Synonymous mutations are currently difficult to find for researchers. We will make these mutations visible via a public website and we will make the methodology we develop in this project available to the research community. This project will thus give silent synonymous mutations a voice through their first comprehensive characterization in cancer.
The first project objective aims to analyze publically available cancer genomics datasets in order to identify synonymous mutations with a high potential to be involved in cancer pathogenesis. Sequencing data from 36 059 tumor samples, corresponding to 19 different tumor types, have been screened for synonymous mutations that may be of interest using an in house developed bioinformatics pipeline that identifies the mutations and allows to predict the likeliness that these mutations will be pathogenic. This part of the project has almost been completed and has resulted in a shortlist of mutations that we would like to experimentally test in our wet lab.
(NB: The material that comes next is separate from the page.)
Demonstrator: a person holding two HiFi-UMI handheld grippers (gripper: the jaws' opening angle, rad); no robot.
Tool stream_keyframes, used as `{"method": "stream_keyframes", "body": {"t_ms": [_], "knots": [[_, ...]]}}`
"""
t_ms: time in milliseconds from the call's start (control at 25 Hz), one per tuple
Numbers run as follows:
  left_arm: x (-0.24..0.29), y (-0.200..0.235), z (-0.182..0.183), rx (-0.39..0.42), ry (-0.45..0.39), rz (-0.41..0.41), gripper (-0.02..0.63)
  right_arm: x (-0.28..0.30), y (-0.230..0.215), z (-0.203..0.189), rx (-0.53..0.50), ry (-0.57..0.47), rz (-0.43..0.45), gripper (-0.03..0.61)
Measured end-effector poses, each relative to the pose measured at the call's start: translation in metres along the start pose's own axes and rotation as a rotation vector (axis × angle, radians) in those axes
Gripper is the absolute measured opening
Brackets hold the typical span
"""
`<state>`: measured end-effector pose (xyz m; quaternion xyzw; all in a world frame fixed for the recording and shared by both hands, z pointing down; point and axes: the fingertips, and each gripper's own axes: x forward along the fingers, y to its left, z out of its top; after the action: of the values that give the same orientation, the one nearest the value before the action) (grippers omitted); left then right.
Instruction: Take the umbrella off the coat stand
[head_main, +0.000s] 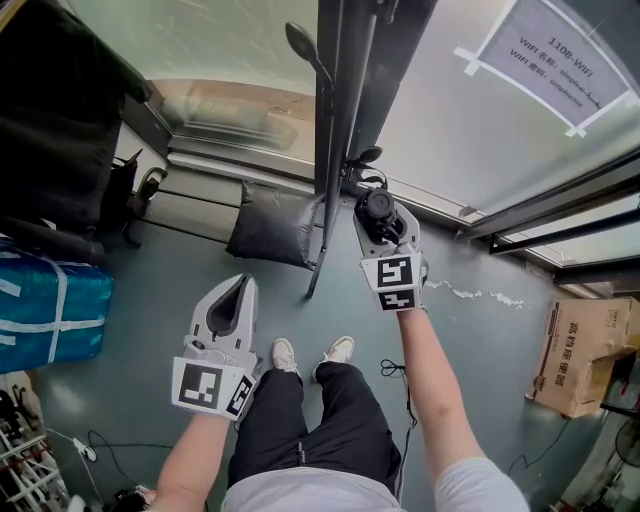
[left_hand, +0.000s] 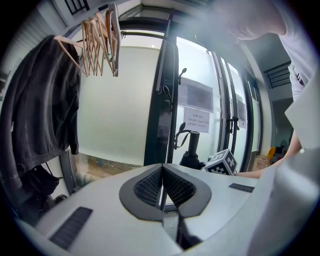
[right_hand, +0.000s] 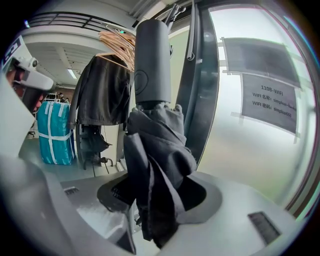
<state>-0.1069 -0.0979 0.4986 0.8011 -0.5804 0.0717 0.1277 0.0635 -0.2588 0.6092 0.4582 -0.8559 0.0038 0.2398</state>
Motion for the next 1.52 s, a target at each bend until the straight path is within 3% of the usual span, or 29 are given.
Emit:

In the second objective, a website will be built where the results from the first objective will be made available to the research community and a bioinformatic package will be developed that allows other researchers to apply the methodology that we developed on other datasets. This objective will be initiated once the first objective has been completely finalized.

In the third objective, mutations of interest identified in the first objective will be tested in the laboratory experiments for their effects on gene expression and cancer cell behavior. Testing for 7 mutations has been initiated, and clear effects of synonymous mutations on gene expression have been documented now for 2 mutations. Analysis of effects on cell behavior are ongoing.

In the final project objective, we aimed to explore how a well-known non-synonymous mutation in a major leukemia oncogene affects secondary RNA structure and in this way may promote gene expression and leukemia development. When starting this project, we had obtained very promising results for this part of the project, which needed further validation. These validation experiments have been performed but unfortunately did not results in confirmation of the initial results. We have decided to stop this objective for now and invest more in the very promising results that we have obtained so far for the first and third project objectives.
Whereas the recognition of the pathogenic role of synonymous mutations in cancer is starting, we hypothesize that the role of synonymous mutations in cancer is still underestimated. The previous studies that have been performed in this field suffer from a number of limitations, which we will try to resolve in this project in order to generate a more complete picture of pathogenic synonymous mutations in cancer. Most of the previous studies are based on bioinformatic computer analyses and in such studies very little or no mutations have been experimentally tested in a laboratory. In this project, we will use a combination of bioinformatic tools to identify the best candidate synonymous mutations that may be pathogenic in cancer and we will move on to wet lab testing of their role in cancer pathogenesis. Such a multi-disciplinary approach combining bioinformatic tools and wet lab experimental strategies is novel and the gain of it will be enormous as it will contribute to a better mapping of biologically relevant synonymous mutations, which represents a high clinical need. Indeed, next generation sequencing mutation analysis of tumor samples has become part of standard diagnostic workflows in the clinic, but synonymous mutations that are detected are typically discarded in these analyses as their relevance has not been extensively characterized. In this way, mutations that may be relevant for cancer pathogenesis and drug sensitivity are currently disregarded in clinic. With our work, we aim to convince clinicians and researchers that synonymous mutations should not be standardly discarded and we want to provide tools to identify clinically relevant synonymous mutations.